Known as the ‘Cattle Country,’ the Omaheke Region recorded a voter turnout of 48.51 percent of the 43 092 people who registered to vote in the region.
Nudo incoming councillor for Otjinene, Erwin Katjizeu, said his party could have won all seats in the local authority election were it not for the drought affecting communal farmers in the area.
“Farmers in Otjinene are facing what looks like the worst drought in the last ten years and a significant number of livestock has already been lost in the constituency.
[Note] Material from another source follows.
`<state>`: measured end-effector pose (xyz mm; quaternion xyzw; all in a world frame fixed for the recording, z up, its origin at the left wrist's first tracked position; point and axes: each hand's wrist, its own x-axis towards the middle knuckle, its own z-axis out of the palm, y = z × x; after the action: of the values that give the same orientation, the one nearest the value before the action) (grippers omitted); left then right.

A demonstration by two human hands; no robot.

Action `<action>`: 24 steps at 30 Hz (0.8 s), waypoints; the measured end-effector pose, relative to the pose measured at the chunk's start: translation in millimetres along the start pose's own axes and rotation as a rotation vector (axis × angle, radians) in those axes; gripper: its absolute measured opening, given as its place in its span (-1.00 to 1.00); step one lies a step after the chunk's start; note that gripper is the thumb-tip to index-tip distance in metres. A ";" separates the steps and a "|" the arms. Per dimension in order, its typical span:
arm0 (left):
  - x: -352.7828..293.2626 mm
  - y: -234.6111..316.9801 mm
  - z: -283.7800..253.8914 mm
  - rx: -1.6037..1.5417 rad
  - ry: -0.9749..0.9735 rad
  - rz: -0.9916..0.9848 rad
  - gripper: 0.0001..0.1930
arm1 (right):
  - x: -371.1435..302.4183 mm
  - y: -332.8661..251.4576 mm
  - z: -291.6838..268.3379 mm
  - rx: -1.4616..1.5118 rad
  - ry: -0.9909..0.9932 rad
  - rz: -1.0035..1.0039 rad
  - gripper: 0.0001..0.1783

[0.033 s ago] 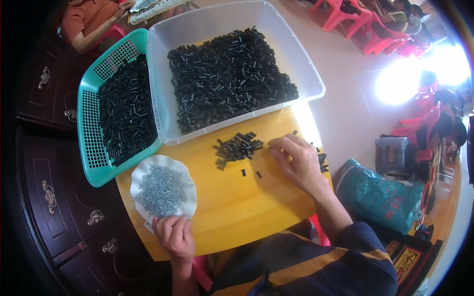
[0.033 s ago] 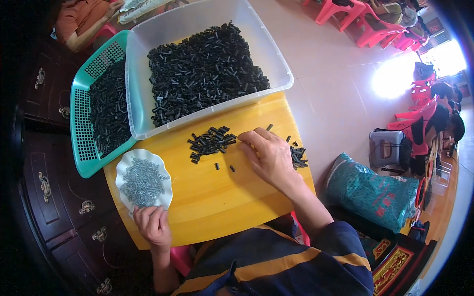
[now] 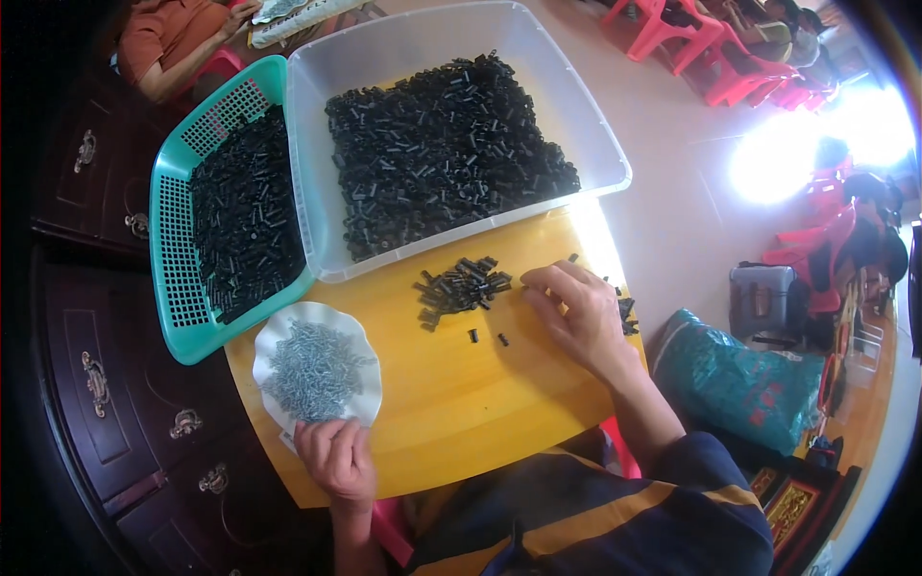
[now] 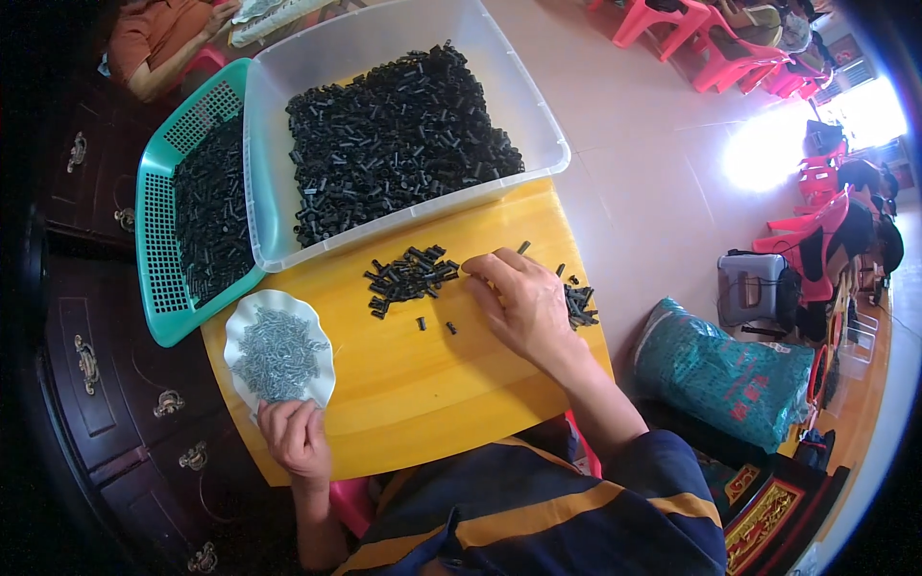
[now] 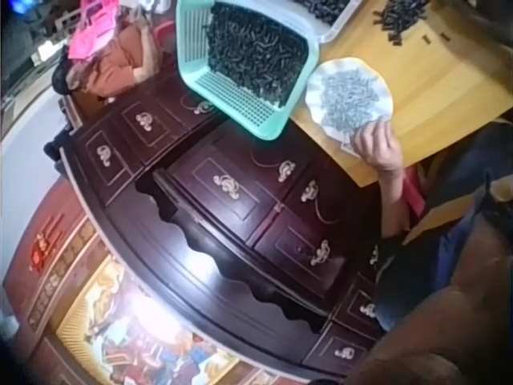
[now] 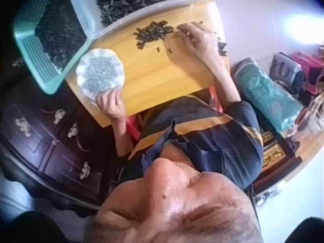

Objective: The person assembles small plastic components by hand, inserting pins and screws into the pieces taken from containers on the table.

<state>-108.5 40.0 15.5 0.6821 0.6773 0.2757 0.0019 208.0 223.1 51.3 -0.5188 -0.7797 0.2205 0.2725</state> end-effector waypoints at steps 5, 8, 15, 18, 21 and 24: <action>11.9 0.5 -9.8 -0.098 0.067 -0.054 -0.87 | -7.0 -9.1 -2.0 0.162 -0.003 0.081 -0.91; 15.0 7.4 -12.3 -0.181 0.100 -0.059 -0.89 | -22.9 -16.9 7.0 0.536 -0.131 0.144 -0.85; 36.4 55.8 -6.4 -0.444 0.014 0.049 -0.91 | -58.7 -57.1 44.6 1.382 -0.726 0.382 -0.73; 38.8 63.3 -0.7 -0.498 -0.006 0.076 -0.88 | -63.0 -65.8 54.9 1.513 -0.824 0.346 -0.69; 41.6 67.6 0.7 -0.522 -0.018 0.093 -0.88 | -67.8 -59.0 59.3 1.535 -0.803 0.456 -0.70; 37.8 70.2 5.3 -0.538 -0.041 0.110 -0.86 | -68.3 -58.1 61.2 1.533 -0.788 0.438 -0.71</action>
<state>-44.3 71.2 51.5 0.6983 0.5413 0.4316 0.1816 149.3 134.7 28.2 -0.2177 -0.3384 0.8915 0.2083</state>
This puts economic pressure on most farmers as they depend on livestock for their survival,” he said.
He urged the Omaheke regional governor Festus Ueitele to appeal to government to come up an assistance plan to support affected farmers.
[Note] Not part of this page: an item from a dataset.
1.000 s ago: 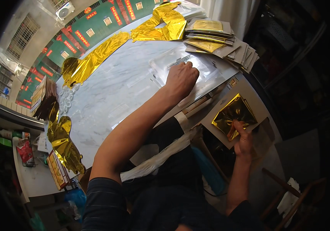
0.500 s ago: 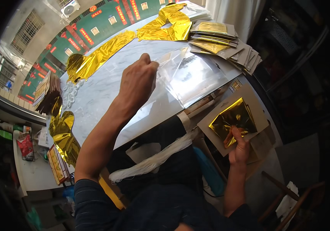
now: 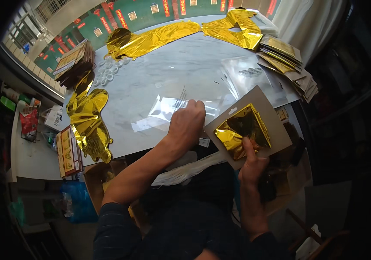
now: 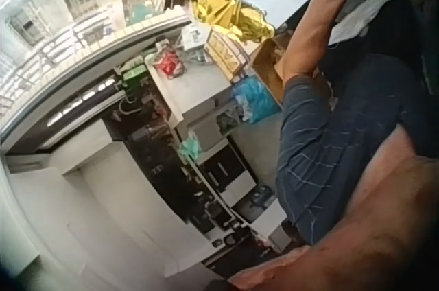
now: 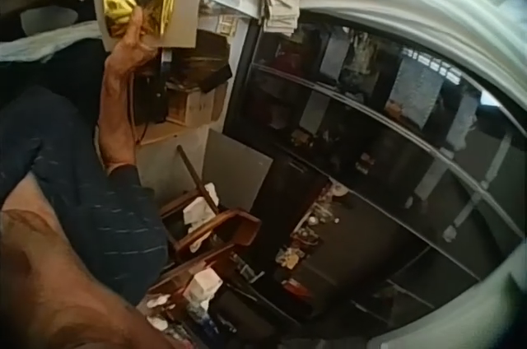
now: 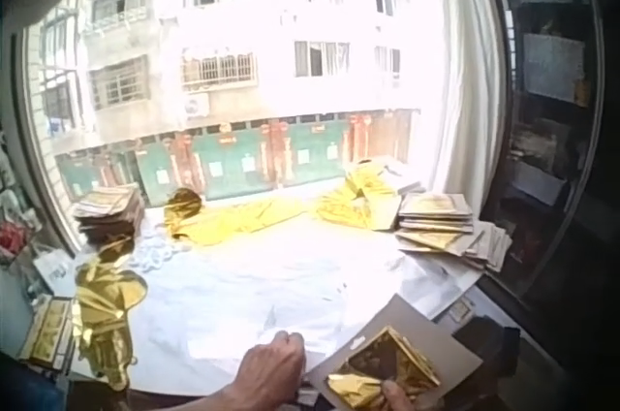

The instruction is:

He also called on the regional office to set up a committee to help those deeply affected by the drought.
“I have a big belief that our government will assist us in this regard,” he added.
Swapo regional coordinator Kejamuina Mungendje said although the drought can be blamed it cannot be the major reason.
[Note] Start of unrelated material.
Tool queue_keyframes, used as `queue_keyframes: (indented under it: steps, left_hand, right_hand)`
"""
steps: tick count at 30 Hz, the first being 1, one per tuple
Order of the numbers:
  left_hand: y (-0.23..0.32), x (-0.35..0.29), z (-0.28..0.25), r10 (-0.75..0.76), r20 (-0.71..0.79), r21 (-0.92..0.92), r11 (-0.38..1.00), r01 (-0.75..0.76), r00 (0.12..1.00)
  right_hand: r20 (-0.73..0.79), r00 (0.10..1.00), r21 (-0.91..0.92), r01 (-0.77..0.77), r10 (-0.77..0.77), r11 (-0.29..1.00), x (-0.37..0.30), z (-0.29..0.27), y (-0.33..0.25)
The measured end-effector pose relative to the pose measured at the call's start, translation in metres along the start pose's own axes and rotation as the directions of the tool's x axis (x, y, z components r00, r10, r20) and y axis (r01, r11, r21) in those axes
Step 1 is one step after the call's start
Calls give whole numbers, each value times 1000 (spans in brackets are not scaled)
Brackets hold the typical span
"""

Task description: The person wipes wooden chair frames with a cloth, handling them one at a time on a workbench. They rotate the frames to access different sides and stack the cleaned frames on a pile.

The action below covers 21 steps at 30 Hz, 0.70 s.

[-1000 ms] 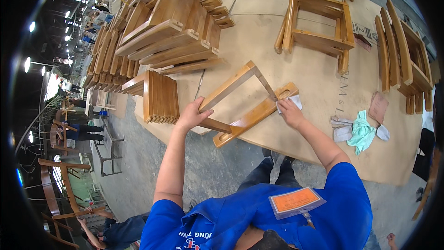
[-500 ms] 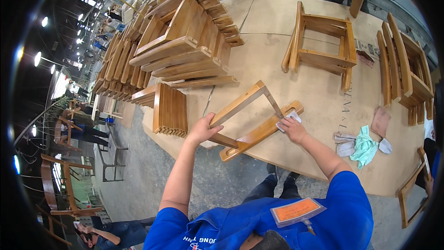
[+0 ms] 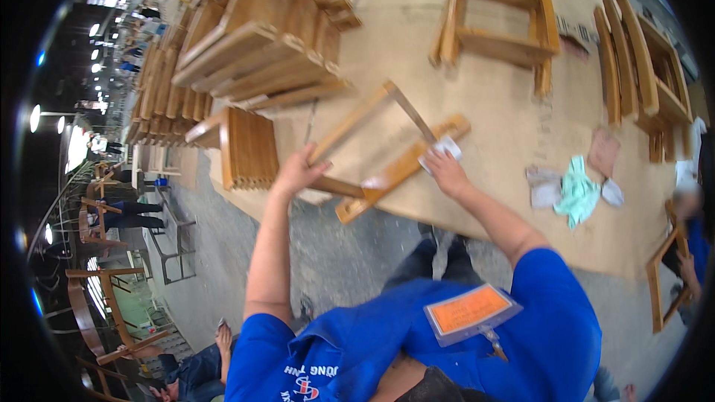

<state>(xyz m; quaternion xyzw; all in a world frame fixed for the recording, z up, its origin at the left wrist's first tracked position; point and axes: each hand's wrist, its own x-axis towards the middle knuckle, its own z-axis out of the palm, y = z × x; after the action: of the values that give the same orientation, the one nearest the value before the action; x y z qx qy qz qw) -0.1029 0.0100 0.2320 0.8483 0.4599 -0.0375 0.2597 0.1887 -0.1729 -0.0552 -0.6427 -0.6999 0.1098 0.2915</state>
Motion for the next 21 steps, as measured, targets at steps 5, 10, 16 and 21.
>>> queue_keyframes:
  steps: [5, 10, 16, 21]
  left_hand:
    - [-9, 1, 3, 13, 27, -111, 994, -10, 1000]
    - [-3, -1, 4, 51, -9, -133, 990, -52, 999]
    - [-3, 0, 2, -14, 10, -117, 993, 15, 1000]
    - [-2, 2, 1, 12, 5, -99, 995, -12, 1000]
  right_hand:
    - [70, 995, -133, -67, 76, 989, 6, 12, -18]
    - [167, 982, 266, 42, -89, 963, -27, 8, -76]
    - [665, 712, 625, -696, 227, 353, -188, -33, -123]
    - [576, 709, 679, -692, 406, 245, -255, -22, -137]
“The ECN had mobile polling stations everywhere in the region so for me the poor turnout cannot only be attributed to the drought,” he said.
Meanwhile, according to the Namibia Meteorological Services in Windhoek, Namibia could experience normal to above-normal rainfall until January next year.
From January to March the western parts of Namibia can expect normal to above-normal rainfall, while the rest of the country could experience normal to below normal rainfall.
The Southern Africa Regional Climate Outlook Forum analysis is that all areas of Namibia are likely to receive normal to below-normal rainfall in the coming rainy season, which started in October and ends at the close of March.
Currently, ocean surface temperatures in the Pacific Ocean are higher than normal, which signifies the presence of an El Niño weather event.
An El Niño event usually has the effect of reduced rainfall in Namibia and the rest of southern Africa. The current El Niño is reported to be the strongest since a previous record El Niño in 1997-98, which also gave rise to a drier than normal rainy season in most of Namibia.
The maximum temperatures during summer are expected to be very high.
The Namibian agricultural sector is still reeling from the effects of the 2013 drought – the worst in 35 years – and the prolonged dry spell of 2014/15.